Running Cable Drops
Tips for Running Cable Drops quickly.
This is a topic that came up in our forum by member Rombus. Running drops is just a step below wallfishing in the level of difficulty and tediousness. There are easy, straight forward drops and there are difficult drops through trees, hopping from pole to pole or through trees, pole to pole to a midspan.
Take everything with you. Hangers, clamps, zip ties, tags, etc. Be efficient. If you must go back to the truck, take something back with you. Ladder, spool, or garbage. If the drop is running through trees, tie on to the old one and pull the new one through. Just take your time and do it right at first, the speed will come.
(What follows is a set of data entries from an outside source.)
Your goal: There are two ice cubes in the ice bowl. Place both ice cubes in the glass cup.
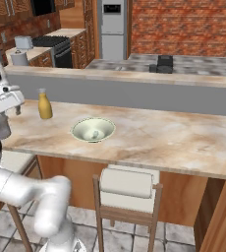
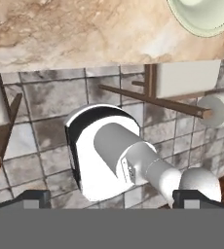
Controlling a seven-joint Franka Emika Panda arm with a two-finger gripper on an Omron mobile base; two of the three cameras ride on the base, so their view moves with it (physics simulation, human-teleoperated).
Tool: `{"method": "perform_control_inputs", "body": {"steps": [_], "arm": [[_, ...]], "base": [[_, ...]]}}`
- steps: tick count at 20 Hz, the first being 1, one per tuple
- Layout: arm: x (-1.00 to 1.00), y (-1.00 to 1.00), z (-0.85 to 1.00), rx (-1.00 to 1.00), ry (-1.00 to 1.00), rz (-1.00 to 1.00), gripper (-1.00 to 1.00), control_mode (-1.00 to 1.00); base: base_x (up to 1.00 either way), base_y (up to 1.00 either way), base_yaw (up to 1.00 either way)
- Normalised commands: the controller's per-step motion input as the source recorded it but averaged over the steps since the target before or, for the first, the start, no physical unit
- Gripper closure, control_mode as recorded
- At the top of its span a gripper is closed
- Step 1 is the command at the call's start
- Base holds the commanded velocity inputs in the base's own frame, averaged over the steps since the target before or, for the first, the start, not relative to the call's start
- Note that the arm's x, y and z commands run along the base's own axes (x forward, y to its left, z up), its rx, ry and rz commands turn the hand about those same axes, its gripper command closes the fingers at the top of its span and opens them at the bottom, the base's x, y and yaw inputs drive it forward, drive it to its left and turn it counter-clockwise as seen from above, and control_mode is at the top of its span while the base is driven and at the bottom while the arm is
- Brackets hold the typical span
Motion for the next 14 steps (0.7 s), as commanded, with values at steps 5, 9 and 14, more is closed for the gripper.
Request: {"method": "perform_control_inputs", "body": {"steps": [5,9,14], "arm": [[0.06,-1.0,0.65,0.23,0.0,-0.11,-1.0,-1.0],[0.19,-1.0,0.39,0.28,0.0,-0.06,-1.0,-1.0],[0.05,-0.89,0.0,0.24,-0.01,0.0,-1.0,-1.0]], "base": [[0.0,0.0,0.0],[0.0,0.0,0.0],[0.0,0.0,0.0]]}}
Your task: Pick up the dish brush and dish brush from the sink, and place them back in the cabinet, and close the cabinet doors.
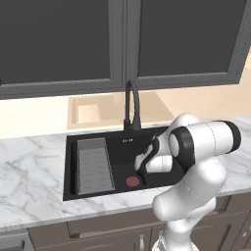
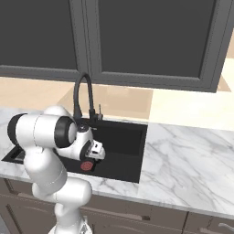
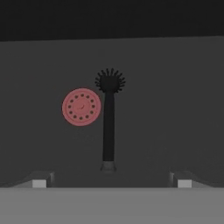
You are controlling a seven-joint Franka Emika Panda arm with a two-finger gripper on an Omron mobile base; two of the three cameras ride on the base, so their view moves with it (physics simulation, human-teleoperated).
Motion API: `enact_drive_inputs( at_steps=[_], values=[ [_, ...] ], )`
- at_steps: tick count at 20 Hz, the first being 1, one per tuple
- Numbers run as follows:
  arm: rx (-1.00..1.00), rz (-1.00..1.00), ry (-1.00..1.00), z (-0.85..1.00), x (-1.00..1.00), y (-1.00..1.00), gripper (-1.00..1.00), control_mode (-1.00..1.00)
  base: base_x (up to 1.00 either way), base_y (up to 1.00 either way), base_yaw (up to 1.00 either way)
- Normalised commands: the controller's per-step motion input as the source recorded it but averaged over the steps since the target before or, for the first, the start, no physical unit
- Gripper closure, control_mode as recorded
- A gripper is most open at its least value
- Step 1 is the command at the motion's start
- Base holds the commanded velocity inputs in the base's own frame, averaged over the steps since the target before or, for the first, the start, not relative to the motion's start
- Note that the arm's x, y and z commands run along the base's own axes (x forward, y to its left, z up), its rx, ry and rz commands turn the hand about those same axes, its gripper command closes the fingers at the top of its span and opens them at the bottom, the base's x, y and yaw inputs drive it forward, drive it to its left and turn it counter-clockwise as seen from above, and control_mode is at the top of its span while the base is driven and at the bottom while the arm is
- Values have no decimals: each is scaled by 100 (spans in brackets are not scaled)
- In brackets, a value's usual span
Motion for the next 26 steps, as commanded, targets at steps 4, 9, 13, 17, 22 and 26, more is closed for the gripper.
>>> enact_drive_inputs(
  at_steps=[4,9,13,17,22,26],
  values=[
    [0,0,0,-18,14,1,-100,-100,0,0,0],
    [0,0,0,-17,12,0,-100,-100,0,0,0],
    [0,0,0,-15,9,0,-100,-100,0,0,0],
    [0,0,0,-13,2,0,-100,-100,0,0,0],
    [0,0,0,-17,0,0,-100,-100,0,0,0],
    [0,0,0,-10,4,0,-100,-100,0,0,0]
  ],
)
True. When running cable drops, or any task really, always try to limit your amount of trips back to your truck. You dont want to bring every tool you own to the pole, but there is a core group of tools you need and a few extras that you seldom need. These are the ones that have you running back and forth. Extra span clamps, extra ty-wraps, terminators, address tags, the little things you assume are in your pouch.
When running cable drops I try to do everything on the pole side down at the van. I pull the messenger back, make my loop, put the fitting and tag on it, and then I tie it off on the span clamp. I find it easier to do all that on the ground. Then, I pull it up the ladder with me and just clamp the span clamp on and hook it up at the tap. I’d say it probably takes me about 15 – 20 mins. to get a drop up (going from the pole straight to the house). Multiple poles are a little longer.
Seems simple enough. I subscribe to this as well when running cable drops depending on where the truck is and what I have to do to get to the pole. Just walking up the ladder with a prepped hanger and hooking it on the clamp, screw onto the open port and BAM. Your off the pole already.
Try to prep your housebox when you pick up stock. More often then not you are installing a housebox at a new install. Open them when you get them and pack them with a groundstrap, groundwire. address tags, drop hangers and a groundblock. This saves you the time of digging through your trucks bins or your ditty bag when you pull up to an install. Grab your toolbelt, a reel of cable and the housebox and you have all you will need.
Great idea as well. Nothing like being prepared. This goes back to removing uneeded steps in your task. Being a bit more efficient and even challenging yourself at each job. It will make it more of a personal competition then a task you are just trying to get through.
Above all keep it safe. Sometimes when we hurry we neglect to think things through. Remember your hardhat, for the love of god remember your safety belt and strap. This is something you will never forget to do if you’ve been involved in just one tech fall. Wearing a safety belt gives you a little more confidence to monkey around on the pole and make some moves that you wouldnt think of doing without it.